• [WHAT YOU ARE ASKED TO DO]:
Leaving out the images, transcribe every record below exactly.

DATA FOR ANALYSIS Block Start

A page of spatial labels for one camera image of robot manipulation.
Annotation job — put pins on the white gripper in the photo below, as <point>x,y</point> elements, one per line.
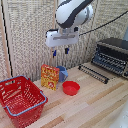
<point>61,38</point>

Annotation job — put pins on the blue mug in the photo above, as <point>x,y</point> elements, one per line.
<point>63,74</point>

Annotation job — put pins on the yellow and red food box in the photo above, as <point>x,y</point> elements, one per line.
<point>50,77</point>

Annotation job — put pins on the red bowl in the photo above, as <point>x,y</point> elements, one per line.
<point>71,88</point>

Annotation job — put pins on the black oven tray rack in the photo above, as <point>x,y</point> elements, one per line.
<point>94,73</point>

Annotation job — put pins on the black toaster oven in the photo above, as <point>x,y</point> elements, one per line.
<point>111,55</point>

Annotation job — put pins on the woven folding screen panel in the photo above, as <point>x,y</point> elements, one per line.
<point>28,36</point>
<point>78,53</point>
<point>108,16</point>

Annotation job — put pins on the red plastic shopping basket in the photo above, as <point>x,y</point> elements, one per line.
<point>20,100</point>

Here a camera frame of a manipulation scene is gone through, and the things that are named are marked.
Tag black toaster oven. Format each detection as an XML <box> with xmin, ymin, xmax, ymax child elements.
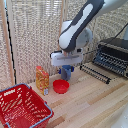
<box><xmin>92</xmin><ymin>37</ymin><xmax>128</xmax><ymax>79</ymax></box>

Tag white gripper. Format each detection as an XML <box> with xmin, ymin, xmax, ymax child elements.
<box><xmin>50</xmin><ymin>48</ymin><xmax>84</xmax><ymax>75</ymax></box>

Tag red plastic shopping basket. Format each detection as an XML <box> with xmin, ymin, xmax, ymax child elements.
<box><xmin>0</xmin><ymin>83</ymin><xmax>55</xmax><ymax>128</ymax></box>

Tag blue cup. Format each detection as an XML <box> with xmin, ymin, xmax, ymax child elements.
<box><xmin>60</xmin><ymin>65</ymin><xmax>75</xmax><ymax>82</ymax></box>

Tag beige woven folding screen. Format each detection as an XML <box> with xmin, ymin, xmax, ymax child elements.
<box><xmin>0</xmin><ymin>0</ymin><xmax>128</xmax><ymax>88</ymax></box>

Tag black cable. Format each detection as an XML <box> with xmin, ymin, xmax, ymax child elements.
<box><xmin>82</xmin><ymin>25</ymin><xmax>128</xmax><ymax>56</ymax></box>

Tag orange yellow carton box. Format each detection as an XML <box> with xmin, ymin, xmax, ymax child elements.
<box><xmin>35</xmin><ymin>65</ymin><xmax>50</xmax><ymax>96</ymax></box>

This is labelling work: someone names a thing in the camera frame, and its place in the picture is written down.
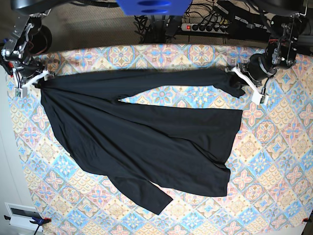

DATA FOR ANALYSIS Block End

• [OUTPUT OF THE EXERCISE]:
A page of spatial labels for one camera image of robot manipulation.
Annotation job — put pins on the white gripper in the photo below, as <point>x,y</point> elements, one per line.
<point>61,38</point>

Annotation job — put pins on the blue mug in the photo above, as <point>x,y</point> elements, one per line.
<point>63,74</point>

Annotation job — put pins on the yellow and red food box in the photo above, as <point>x,y</point> elements, one per line.
<point>50,77</point>

Annotation job — put pins on the red bowl in the photo above, as <point>x,y</point> elements, one per line.
<point>71,88</point>

Annotation job — put pins on the black oven tray rack in the photo above, as <point>x,y</point> elements, one per line.
<point>94,73</point>

Annotation job — put pins on the black toaster oven in the photo above, as <point>x,y</point> elements, one per line.
<point>111,55</point>

Annotation job — put pins on the woven folding screen panel in the photo above, as <point>x,y</point> elements, one per line.
<point>28,36</point>
<point>78,53</point>
<point>108,16</point>

Annotation job — put pins on the red plastic shopping basket in the photo above, as <point>x,y</point> elements, one per line.
<point>20,100</point>

Here a camera frame of a manipulation scene is gone through, and the things that are named are marked.
Tag black toaster oven. Format each detection as an XML <box> with xmin, ymin, xmax, ymax child elements.
<box><xmin>92</xmin><ymin>37</ymin><xmax>128</xmax><ymax>79</ymax></box>

Tag white gripper. Format each detection as an XML <box> with xmin, ymin, xmax, ymax child elements.
<box><xmin>50</xmin><ymin>48</ymin><xmax>84</xmax><ymax>75</ymax></box>

Tag red plastic shopping basket. Format each detection as an XML <box> with xmin, ymin, xmax, ymax child elements.
<box><xmin>0</xmin><ymin>83</ymin><xmax>55</xmax><ymax>128</ymax></box>

Tag blue cup. Format each detection as an XML <box> with xmin, ymin, xmax, ymax child elements.
<box><xmin>60</xmin><ymin>65</ymin><xmax>75</xmax><ymax>82</ymax></box>

Tag beige woven folding screen. Format each detection as an XML <box> with xmin, ymin, xmax, ymax child elements.
<box><xmin>0</xmin><ymin>0</ymin><xmax>128</xmax><ymax>88</ymax></box>

Tag black cable. Format each detection as an XML <box> with xmin, ymin, xmax, ymax child elements.
<box><xmin>82</xmin><ymin>25</ymin><xmax>128</xmax><ymax>56</ymax></box>

Tag orange yellow carton box. Format each detection as an XML <box> with xmin, ymin, xmax, ymax child elements.
<box><xmin>35</xmin><ymin>65</ymin><xmax>50</xmax><ymax>96</ymax></box>

This is labelling work: someone names a thing in the camera frame, and its place in the picture is written down.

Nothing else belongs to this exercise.